The Frenzied SLP’s are linking up today with a topic of “love hurts.” We all want the best for our students and clients-but sometimes along the way there are unintended bruises, collisions or other events that we didn’t expect when we were in grad school.
In case you wondered, I’m changing a lot of details of the story (name, age, location, dates etc). to protect my student’s confidentiality-but the actual sequence of events reported did happen.
I was working with a student who had a history of bolting. I felt like I had tried everything. Death grip on the hand, social stories, visual schedules, behavior charts, reward charts, consequences, time outs. I was a new clinician. I felt like I had tried everything and there was something wrong with my student. Something that maybe couldn’t be fixed by me.
There was one particular bad incident which made me really think it was not going to work out for the two of us. This happened a few weeks before my wedding. I don’t remember where we were, but the student bolted and she was heading towards the front exit of the building. I knew that once she was outside-there was a busy parking lot followed by a busier street. I needed to catch her-but I was still carrying my charting sheets and activity for the day-she was unencumbered and lightning fast. I had almost reached her when she ran through the front doors and was heading at breakneck speed into the parking lot. This was not going to happen on my watch. I pushed myself to go a little bit faster.
That’s when it happened. She tripped over the curb and fell onto the street. Suddenly, the issue was not whether I was going to catch and save her, but whether I was going to step on and-potentially flatten her. There were a lot of options-veering left, veering right-but with Newton’s law acting against me, I chose flailing myself into the air in a pathetic attempt to dive bomb over her.
I missed the graceful tuck and roll or slow motioned leap ending up on my feet. Instead I landed grazing my shoulder and part of my left cheek. Did I mention that this was less than three weeks before my wedding?
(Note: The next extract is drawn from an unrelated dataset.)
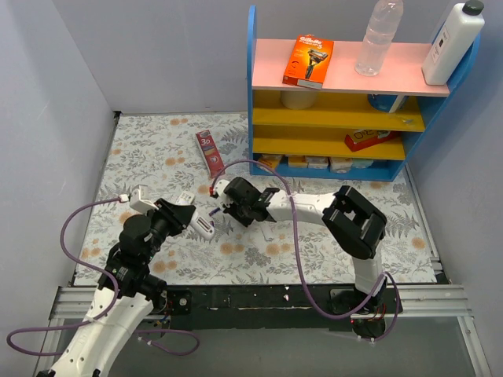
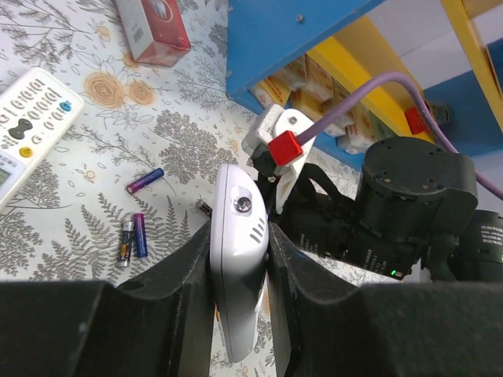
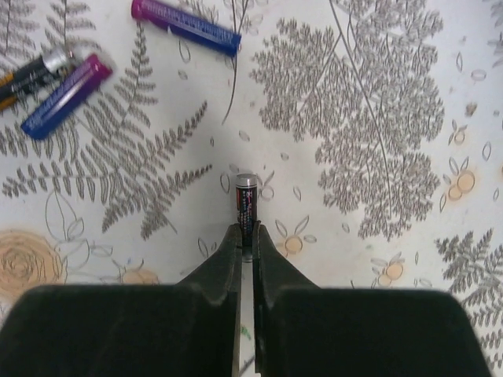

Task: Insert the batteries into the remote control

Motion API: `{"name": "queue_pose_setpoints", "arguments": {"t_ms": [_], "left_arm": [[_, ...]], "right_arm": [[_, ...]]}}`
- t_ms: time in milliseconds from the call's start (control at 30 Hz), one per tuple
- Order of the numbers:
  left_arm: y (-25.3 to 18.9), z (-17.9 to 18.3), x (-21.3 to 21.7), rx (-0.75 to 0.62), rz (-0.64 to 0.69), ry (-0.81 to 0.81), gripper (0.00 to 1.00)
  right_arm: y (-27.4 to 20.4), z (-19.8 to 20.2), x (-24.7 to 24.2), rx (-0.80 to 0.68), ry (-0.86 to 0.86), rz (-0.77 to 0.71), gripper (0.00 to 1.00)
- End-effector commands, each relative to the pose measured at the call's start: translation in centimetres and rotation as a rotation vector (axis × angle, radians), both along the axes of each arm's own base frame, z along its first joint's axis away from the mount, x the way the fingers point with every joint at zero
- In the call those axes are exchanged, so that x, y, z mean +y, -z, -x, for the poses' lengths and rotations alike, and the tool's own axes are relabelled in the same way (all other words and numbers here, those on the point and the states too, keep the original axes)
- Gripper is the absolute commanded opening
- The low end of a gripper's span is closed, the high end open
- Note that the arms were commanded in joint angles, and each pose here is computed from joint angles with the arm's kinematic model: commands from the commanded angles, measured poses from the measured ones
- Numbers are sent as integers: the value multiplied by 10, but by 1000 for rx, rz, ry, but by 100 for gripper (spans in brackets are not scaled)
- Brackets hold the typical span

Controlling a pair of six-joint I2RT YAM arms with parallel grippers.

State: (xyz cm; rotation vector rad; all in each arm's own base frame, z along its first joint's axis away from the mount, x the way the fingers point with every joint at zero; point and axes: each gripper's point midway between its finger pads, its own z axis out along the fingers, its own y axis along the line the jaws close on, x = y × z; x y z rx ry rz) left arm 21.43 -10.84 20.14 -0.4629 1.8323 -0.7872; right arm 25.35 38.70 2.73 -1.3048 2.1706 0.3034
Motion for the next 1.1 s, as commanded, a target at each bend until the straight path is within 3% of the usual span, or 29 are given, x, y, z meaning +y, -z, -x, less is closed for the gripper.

I made a sound as the air left my body that was akin to a moose’s mating noise-according to the admin staff who heard me land through closed doors in their office.
An elderly onlooker looked horrified at my bruised and broken self and was attempting to pick up my papers when I saw the little girl start to get up and run-I looked at the woman and yelled “GET HER.” As if this was a good option, but it got me into action and I was able to limp up and grab my student before they’d made another break for it.
I ended up with road rash across my shoulder and a little bit on my face. I cried a lot after it happened after the adrenaline had worn off-and I thought of what we were paying our photographer-and what my photos would now look like.
As it turns out, three weeks was a long enough time to heal my bruises and cuts. I got married and there were no visual scars (or if there were I had them photo shopped out and no longer remember them).
And I was able to move my thinking too. Over time (it didn’t happen right away), I started to think more about the bolting behavior-and how I could stop it before it began. It turned out to be a communication issue. I realized that most of the time, she was trying to run to get to the gym area-which was an acceptable choice for me. I paid attention to when she was typically bolting-and then stopped and prompted her to ask to go to the gym before that. Once I gave her an option for communication that worked, the bolting behavior (at least with me) stopped.
It was a pivotal moment in a few ways:
- First I’d learned that the importance of trying to prevent behaviors by teaching alternative options vs. consistently thinking about what to do AFTER a behavior.
- Second, I’d moved myself away from the idea of “I’ve tried everything,” to “I’ve tried a lot of things-what am I missing?” It helps to keep myself in a problem solving mode-even when faced with extremely challenging behaviors. While I wish my clients would change their behaviors because I want/need them to, I’ve learned that I usually/always need to adjust my behaviors and reactions for actual change to occur.
Link up your #lovehurts moment and what you learned from it by linking up below or visiting the Frenzied SLP’s Facebook page.
Laura says
Oh my gosh, you have the best way of describing events in a visual way! I’m glad you were okay for your wedding, and you gave some wonderful tips and lessons!
Annie Doyle says
As always I can read your posts and see the movie in my head, which typically ends in all out laughter (I’m sorry, I’really not laughing at you, but with you). What I truly love about this post is how you reframe your thinking. Fabulous observations!